In fact, you almost feel guilty as you glide near-silently through the city’s rush hour while commuters on regular bicycles pedal furiously past you, battling winds, hills and wayward drivers.

Those same drivers may be locked in a traffic jam beside you, burning through $1.30-a-litre fossil fuel as they inch between stoplights, but you coast right past, contributing nothing to the air’s pollution.

But such a seductive combination does come at a cost: speed.

Twist the hand throttle as far as it goes on an electric bike like the $1,799 Scooterteq Challenger RSV I rode this month, and you just might make it to 32 km/h – the maximum allowed under the province’s pilot program.

That’s if there is no headwind or steep hill on your route and you don’t weigh more than 170 lbs. With the burke consistently cranked advanced open, there’s no way to access your ability to booty on the hills and headwinds. So your momentum slows off dramatically; all you can do is wait patiently until you hit a flat stretch again.

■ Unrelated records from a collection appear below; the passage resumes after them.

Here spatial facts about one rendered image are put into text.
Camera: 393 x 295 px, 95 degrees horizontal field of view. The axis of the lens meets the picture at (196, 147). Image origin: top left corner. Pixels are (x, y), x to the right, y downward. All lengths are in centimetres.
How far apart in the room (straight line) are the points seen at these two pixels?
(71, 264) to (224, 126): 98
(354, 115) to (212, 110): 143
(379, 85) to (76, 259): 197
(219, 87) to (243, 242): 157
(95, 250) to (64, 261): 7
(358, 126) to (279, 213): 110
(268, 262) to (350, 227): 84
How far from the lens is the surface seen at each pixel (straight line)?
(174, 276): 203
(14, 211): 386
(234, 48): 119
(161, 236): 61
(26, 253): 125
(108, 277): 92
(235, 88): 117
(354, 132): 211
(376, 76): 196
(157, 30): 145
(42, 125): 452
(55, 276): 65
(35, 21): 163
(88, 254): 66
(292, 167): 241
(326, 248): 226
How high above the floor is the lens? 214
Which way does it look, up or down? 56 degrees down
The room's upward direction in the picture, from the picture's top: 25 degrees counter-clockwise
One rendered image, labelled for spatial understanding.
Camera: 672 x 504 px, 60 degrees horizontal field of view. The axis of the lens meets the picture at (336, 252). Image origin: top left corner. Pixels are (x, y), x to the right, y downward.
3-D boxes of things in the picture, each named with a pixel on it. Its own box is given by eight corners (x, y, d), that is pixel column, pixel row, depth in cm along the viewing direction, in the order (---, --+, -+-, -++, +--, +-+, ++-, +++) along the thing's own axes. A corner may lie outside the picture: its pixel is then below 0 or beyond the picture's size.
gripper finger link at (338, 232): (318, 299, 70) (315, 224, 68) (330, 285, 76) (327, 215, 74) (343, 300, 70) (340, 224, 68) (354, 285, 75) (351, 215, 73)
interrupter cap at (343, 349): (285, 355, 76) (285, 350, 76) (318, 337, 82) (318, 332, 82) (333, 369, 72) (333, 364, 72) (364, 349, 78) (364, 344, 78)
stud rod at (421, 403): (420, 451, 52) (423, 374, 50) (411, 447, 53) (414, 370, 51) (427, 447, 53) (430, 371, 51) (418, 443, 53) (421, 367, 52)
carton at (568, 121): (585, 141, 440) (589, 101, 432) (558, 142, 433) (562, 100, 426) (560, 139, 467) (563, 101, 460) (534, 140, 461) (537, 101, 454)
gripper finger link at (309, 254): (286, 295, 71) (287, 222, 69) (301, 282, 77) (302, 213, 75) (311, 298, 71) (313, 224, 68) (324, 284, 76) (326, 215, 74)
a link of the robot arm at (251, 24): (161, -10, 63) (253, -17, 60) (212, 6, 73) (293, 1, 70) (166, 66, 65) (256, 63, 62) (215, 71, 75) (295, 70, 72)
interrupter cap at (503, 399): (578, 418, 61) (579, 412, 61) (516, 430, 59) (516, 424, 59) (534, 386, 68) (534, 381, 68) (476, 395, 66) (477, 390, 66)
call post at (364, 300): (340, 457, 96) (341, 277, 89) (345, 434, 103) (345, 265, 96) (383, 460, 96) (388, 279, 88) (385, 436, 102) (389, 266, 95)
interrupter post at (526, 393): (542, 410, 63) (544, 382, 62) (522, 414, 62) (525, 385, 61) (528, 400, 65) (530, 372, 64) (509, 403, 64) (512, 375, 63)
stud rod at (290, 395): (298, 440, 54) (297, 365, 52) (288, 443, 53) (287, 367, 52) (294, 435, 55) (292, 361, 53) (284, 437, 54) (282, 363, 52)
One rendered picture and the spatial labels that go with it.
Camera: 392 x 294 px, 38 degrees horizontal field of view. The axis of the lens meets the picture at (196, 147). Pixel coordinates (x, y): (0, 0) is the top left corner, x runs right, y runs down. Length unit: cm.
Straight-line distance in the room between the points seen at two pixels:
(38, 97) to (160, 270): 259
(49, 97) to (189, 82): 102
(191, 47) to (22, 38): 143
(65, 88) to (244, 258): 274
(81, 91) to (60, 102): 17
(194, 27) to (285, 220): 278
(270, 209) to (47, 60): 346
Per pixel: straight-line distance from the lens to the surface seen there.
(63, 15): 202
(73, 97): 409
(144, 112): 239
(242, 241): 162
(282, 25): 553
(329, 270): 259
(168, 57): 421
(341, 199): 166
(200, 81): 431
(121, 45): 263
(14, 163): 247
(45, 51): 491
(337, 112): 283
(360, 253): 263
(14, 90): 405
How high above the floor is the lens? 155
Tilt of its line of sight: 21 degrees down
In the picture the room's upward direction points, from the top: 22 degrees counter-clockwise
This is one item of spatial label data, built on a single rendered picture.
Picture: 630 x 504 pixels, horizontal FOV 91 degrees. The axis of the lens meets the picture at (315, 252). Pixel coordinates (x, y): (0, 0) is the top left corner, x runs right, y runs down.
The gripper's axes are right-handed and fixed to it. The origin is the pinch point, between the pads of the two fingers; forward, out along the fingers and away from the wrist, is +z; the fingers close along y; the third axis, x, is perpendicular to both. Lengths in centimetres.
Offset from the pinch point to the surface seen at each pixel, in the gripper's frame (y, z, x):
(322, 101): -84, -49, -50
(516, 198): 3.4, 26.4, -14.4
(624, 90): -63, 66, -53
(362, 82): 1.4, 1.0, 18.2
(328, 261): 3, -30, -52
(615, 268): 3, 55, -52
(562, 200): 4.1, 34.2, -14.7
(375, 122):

In fact, the Challenger’s deliberate pace on the Martin Goodman Trail gave me lots of time to idly ponder its possible effects. Would added e-bikes bright the air of the brownish apply blind over the Toronto waterfront? Because an e-bike is boilerplate abreast as active nor as quick as a approved bicycle, I aloof couldn’t body up abundant acceleration to get in advanced of a streetcar afore it chock-full again, accepted accessible its doors and endlessly traffic? Would it cut road rage? (I mean, how angry would you get if another e-biker cut you off at 15 km/h?)

Critics point to the 32 km/h speed limit and size of electric bikes as being too dangerous for the city’s bike paths. But those are red herrings – an e-bike takes up nowhere near the room a rollerblader does and there’s just no way it’s ever going to be the fastest object on any path.

You can fiddle with the speed regulator to maintain that 32 km/h top speed if you weigh more than 170 lbs., or if you want to make the e-bike go faster, but doing that decreases the distance you can go on one charge. (It’s also illegal under the pilot program, but the police likely have their hands full with more pressing problems.)

In fact, on my commutes, the Lycra and carbon-fibre frame crowd zoomed by me constantly, pedalling past like I was standing still.

That said, some aisle users looked beneath than admiring to see a scooter motoring bottomward the path. Many shook their heads when they saw me approaching, though they were too polite to yell.

It was a different world when I took the Challenger on city streets with no bike paths.

Because an e-bike is nowhere near as nimble nor as quick as a regular bicycle, I just couldn’t build up enough speed to get in front of a streetcar before it stopped again, swinging open its doors and stopping traffic. I would have given my eye teeth for even a fraction of the torque of a gas-powered Vespa.

The abridgement of action armament a altered action at active intersections. Instead of axis larboard beyond two or three lanes of advancing traffic, it acquainted safer to cull up on the sidewalk and cantankerous in the banal crosswalks already the ablaze changed.

The beyond scooter-style architecture with its ablaze headlamp, taillights, about-face signals and loud horn may accept fabricated me added arresting to drivers, but it additionally fabricated it tougher to clasp into bound spaces amid chock-full cars and the curb.

Using a regular mountain bike to commute takes me about 30 minutes from home to office. Using an e-bike took … about 30 minutes.

The main time savings? I didn’t have to spend 10 minutes in the shower after gliding in on the Challenger.